» REQUIREMENT: Tally the lines below that include the string "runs". Reply with the total only.

» DATASET ENTRIES:
=== Begin Enclosure ===

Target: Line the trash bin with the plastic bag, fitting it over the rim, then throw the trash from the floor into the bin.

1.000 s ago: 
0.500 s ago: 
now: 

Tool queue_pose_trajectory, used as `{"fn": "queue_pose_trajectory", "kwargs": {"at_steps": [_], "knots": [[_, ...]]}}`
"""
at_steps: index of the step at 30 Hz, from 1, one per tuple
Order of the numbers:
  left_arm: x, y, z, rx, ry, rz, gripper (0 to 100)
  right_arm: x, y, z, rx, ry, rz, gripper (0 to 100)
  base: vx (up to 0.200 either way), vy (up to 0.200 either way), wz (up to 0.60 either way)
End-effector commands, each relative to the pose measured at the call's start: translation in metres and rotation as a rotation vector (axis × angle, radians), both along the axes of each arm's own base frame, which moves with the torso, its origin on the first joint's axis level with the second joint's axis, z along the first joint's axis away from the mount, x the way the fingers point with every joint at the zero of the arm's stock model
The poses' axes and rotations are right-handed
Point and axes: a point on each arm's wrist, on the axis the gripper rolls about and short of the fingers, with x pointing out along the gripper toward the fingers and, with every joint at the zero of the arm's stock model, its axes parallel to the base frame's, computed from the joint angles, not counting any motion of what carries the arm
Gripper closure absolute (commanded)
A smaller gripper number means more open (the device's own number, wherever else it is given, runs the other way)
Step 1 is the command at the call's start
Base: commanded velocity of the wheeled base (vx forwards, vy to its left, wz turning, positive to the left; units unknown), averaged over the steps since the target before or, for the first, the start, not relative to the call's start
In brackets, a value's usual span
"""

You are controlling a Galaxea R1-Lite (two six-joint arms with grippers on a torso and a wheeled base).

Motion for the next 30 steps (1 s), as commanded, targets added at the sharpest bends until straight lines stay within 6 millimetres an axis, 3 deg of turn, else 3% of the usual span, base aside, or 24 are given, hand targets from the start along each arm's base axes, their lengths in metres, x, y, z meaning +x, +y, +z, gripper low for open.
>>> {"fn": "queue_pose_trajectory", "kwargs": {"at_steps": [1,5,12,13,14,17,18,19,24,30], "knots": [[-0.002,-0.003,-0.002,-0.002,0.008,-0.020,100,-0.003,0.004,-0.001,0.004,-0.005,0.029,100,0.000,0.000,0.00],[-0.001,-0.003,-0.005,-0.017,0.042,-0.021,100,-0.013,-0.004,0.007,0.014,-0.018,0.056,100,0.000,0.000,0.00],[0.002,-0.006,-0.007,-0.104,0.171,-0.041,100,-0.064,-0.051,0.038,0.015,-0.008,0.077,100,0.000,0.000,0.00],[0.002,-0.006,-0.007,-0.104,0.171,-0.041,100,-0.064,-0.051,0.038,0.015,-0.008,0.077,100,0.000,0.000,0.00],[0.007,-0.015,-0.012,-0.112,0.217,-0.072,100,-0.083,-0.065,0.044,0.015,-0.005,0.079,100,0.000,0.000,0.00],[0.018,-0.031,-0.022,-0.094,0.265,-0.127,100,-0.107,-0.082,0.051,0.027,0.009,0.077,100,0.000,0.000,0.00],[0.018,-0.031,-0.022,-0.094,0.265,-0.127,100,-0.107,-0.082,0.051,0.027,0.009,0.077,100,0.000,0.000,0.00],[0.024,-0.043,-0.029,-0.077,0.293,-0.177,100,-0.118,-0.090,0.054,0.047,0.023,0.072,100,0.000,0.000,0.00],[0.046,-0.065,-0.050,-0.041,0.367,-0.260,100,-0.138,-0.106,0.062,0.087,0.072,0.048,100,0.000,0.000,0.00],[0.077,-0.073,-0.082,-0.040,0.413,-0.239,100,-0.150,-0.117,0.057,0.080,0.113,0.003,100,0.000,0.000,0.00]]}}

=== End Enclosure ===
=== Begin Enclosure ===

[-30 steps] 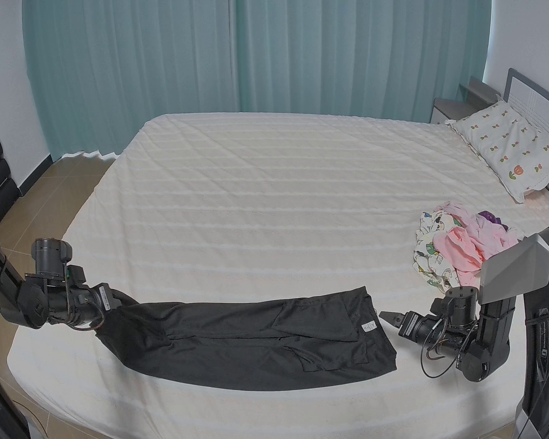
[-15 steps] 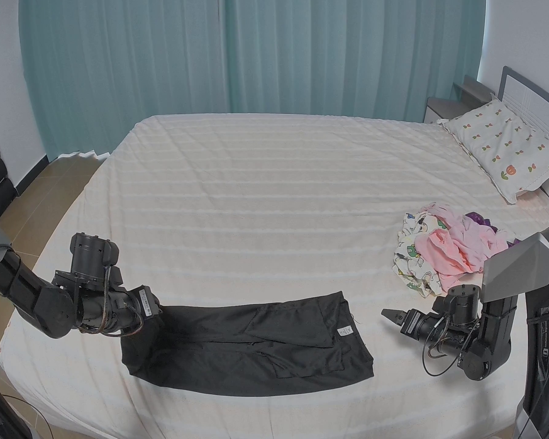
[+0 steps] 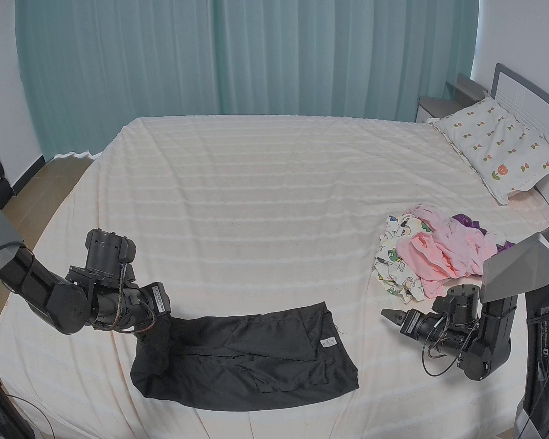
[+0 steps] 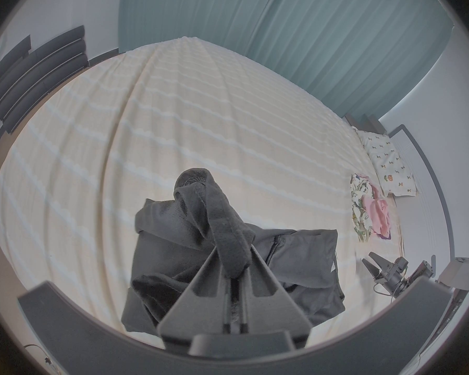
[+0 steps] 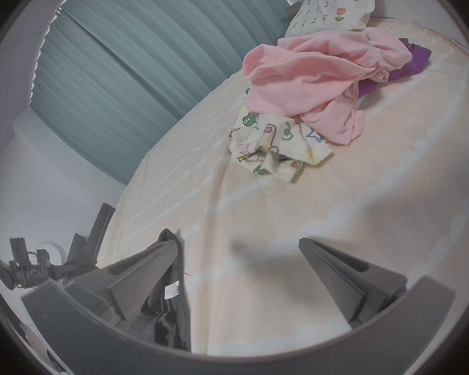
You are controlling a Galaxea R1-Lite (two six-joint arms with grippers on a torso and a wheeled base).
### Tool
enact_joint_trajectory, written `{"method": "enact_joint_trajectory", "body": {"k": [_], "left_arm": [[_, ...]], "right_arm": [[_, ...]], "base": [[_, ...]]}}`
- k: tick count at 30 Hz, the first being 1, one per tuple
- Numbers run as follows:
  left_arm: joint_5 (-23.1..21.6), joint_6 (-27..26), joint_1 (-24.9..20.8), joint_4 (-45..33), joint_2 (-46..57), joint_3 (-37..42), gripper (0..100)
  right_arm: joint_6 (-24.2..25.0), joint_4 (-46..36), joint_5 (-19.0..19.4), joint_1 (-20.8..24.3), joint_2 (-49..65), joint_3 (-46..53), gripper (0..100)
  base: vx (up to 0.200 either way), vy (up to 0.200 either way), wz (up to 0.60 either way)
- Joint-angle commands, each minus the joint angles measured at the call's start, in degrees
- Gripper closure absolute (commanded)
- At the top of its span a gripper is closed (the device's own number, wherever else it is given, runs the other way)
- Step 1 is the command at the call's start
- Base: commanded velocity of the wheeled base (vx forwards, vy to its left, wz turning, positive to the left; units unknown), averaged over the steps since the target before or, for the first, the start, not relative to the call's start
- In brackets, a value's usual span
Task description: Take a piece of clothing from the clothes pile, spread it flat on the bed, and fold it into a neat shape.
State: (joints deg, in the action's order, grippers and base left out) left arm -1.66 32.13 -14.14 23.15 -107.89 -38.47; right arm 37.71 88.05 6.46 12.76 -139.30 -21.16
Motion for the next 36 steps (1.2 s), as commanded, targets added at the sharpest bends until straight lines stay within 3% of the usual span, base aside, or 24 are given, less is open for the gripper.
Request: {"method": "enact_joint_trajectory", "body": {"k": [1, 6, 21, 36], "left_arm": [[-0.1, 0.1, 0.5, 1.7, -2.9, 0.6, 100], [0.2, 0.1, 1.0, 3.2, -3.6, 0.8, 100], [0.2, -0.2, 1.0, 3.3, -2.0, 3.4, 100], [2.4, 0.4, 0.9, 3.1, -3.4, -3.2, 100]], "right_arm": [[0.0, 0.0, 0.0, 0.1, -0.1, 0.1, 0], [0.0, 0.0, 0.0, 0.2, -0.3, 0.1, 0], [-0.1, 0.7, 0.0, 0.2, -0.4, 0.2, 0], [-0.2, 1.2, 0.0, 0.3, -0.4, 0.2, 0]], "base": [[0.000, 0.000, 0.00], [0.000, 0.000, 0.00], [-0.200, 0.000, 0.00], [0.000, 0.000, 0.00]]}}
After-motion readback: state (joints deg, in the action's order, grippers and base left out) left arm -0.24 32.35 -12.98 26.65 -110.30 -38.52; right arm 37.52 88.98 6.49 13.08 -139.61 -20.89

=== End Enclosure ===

» EXERCISE OUTPUT: 2